[HOW TO COMPLETE THIS TASK]
Among the entries below, one stretch runs from the line that contains "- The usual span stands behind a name" through the line that contains "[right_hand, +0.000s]". Repeat that stretch exactly, ends included, and only that.

Stored data
--- START ---

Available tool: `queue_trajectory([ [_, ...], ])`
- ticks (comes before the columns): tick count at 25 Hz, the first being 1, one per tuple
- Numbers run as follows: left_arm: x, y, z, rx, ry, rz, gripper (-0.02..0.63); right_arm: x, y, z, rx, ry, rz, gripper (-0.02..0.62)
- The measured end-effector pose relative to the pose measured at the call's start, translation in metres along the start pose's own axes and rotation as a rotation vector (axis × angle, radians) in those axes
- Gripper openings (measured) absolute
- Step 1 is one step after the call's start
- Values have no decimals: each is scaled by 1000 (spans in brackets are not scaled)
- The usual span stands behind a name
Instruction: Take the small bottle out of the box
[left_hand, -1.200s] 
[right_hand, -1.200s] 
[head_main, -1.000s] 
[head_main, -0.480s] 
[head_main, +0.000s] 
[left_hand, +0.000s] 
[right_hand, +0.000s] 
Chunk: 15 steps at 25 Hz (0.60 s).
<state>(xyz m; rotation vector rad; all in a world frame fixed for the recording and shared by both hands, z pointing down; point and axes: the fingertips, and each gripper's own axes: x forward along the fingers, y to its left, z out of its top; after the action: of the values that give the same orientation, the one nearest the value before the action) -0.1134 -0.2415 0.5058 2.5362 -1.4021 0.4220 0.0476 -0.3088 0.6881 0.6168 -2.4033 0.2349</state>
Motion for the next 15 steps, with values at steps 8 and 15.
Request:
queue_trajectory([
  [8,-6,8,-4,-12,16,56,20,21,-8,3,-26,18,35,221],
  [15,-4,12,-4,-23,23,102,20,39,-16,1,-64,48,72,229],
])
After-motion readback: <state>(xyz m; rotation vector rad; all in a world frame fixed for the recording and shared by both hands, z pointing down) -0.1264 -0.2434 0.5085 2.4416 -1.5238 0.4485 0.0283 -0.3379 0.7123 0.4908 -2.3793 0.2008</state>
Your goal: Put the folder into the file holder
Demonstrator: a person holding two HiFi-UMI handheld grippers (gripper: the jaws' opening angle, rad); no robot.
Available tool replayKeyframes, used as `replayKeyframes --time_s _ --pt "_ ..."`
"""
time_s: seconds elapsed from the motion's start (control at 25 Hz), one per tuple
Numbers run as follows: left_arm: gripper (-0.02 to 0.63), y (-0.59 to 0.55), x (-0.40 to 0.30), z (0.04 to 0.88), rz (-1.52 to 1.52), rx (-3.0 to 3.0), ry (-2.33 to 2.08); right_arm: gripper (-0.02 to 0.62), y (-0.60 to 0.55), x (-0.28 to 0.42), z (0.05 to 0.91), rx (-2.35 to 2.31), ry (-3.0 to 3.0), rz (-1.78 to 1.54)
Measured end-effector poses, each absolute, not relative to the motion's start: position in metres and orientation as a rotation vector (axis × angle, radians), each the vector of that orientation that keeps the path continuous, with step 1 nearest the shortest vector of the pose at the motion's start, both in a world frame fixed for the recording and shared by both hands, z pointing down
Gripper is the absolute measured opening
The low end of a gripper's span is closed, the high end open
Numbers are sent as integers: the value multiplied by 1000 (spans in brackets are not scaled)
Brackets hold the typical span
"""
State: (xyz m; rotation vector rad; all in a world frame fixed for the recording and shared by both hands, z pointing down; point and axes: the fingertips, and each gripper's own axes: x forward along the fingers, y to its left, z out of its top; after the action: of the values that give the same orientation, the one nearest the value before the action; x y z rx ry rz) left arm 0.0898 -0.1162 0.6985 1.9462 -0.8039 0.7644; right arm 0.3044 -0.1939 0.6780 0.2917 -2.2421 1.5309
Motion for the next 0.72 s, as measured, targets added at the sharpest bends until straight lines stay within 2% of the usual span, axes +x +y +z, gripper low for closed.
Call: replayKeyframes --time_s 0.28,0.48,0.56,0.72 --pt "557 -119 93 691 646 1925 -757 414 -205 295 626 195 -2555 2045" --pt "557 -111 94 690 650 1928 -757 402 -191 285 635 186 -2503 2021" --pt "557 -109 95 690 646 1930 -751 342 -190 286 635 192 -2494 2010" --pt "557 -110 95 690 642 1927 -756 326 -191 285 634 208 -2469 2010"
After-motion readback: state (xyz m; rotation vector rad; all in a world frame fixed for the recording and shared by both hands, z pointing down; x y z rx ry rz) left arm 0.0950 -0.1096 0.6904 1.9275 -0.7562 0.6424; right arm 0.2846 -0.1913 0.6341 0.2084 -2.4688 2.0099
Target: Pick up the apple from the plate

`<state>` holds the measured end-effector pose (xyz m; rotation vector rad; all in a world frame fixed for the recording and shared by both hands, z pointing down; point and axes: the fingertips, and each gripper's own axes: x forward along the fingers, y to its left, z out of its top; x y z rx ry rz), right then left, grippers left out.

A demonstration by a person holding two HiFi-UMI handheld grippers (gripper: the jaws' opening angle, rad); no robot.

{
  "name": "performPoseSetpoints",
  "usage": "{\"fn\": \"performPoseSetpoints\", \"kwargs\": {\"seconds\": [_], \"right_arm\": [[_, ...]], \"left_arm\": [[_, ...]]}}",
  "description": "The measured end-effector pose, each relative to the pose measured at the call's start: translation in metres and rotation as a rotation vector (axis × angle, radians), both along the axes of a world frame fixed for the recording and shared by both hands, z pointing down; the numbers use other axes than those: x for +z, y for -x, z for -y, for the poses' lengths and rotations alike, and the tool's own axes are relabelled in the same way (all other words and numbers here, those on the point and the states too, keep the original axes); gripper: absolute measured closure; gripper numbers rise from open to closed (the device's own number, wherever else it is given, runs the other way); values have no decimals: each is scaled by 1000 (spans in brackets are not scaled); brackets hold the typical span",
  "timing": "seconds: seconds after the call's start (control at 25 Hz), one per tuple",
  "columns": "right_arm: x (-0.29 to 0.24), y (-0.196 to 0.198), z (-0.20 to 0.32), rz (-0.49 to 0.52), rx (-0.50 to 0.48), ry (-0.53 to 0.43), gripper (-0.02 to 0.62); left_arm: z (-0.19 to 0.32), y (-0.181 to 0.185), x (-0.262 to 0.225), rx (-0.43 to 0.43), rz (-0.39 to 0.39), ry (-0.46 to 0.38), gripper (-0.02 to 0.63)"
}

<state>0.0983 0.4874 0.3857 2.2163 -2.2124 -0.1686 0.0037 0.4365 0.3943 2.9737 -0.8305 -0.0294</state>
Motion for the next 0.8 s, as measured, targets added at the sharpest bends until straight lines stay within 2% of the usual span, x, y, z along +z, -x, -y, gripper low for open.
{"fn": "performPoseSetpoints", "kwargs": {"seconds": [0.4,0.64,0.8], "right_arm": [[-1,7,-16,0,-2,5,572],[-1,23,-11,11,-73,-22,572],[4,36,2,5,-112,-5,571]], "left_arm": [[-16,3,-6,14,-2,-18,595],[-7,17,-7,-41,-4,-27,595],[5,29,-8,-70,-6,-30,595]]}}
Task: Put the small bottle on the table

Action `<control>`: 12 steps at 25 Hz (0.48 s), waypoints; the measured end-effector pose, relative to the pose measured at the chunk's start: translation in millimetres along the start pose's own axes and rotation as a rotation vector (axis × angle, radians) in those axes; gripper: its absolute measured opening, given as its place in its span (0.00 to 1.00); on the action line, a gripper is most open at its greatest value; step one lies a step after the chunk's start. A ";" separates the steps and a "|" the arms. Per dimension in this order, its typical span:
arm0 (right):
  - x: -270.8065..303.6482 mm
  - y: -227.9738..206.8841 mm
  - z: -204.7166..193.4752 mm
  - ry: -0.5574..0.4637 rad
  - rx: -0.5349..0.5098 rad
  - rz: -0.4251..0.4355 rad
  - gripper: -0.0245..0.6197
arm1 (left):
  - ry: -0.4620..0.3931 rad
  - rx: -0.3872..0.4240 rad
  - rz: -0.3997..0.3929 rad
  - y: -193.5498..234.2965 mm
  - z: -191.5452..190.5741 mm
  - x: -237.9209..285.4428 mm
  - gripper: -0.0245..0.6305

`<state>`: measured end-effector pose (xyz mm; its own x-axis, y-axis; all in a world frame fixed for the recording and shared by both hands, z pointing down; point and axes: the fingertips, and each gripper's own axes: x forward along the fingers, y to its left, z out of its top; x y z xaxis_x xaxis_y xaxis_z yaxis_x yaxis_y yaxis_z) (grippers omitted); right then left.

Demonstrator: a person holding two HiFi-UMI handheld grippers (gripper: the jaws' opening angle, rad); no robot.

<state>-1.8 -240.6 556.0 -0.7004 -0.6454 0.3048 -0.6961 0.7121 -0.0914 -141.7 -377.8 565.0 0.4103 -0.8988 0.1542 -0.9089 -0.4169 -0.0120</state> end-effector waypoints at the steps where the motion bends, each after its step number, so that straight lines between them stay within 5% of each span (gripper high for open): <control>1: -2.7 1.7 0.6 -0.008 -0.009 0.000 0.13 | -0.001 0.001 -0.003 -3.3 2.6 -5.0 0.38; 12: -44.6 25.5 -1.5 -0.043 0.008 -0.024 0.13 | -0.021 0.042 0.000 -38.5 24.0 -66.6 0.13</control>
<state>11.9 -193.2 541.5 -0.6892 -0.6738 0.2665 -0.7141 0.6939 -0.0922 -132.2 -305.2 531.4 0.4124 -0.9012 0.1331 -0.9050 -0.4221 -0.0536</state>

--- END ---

[RESPONSE AREA]
- The usual span stands behind a name
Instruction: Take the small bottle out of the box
[left_hand, -1.200s] 
[right_hand, -1.200s] 
[head_main, -1.000s] 
[head_main, -0.480s] 
[head_main, +0.000s] 
[left_hand, +0.000s] 
[right_hand, +0.000s] 

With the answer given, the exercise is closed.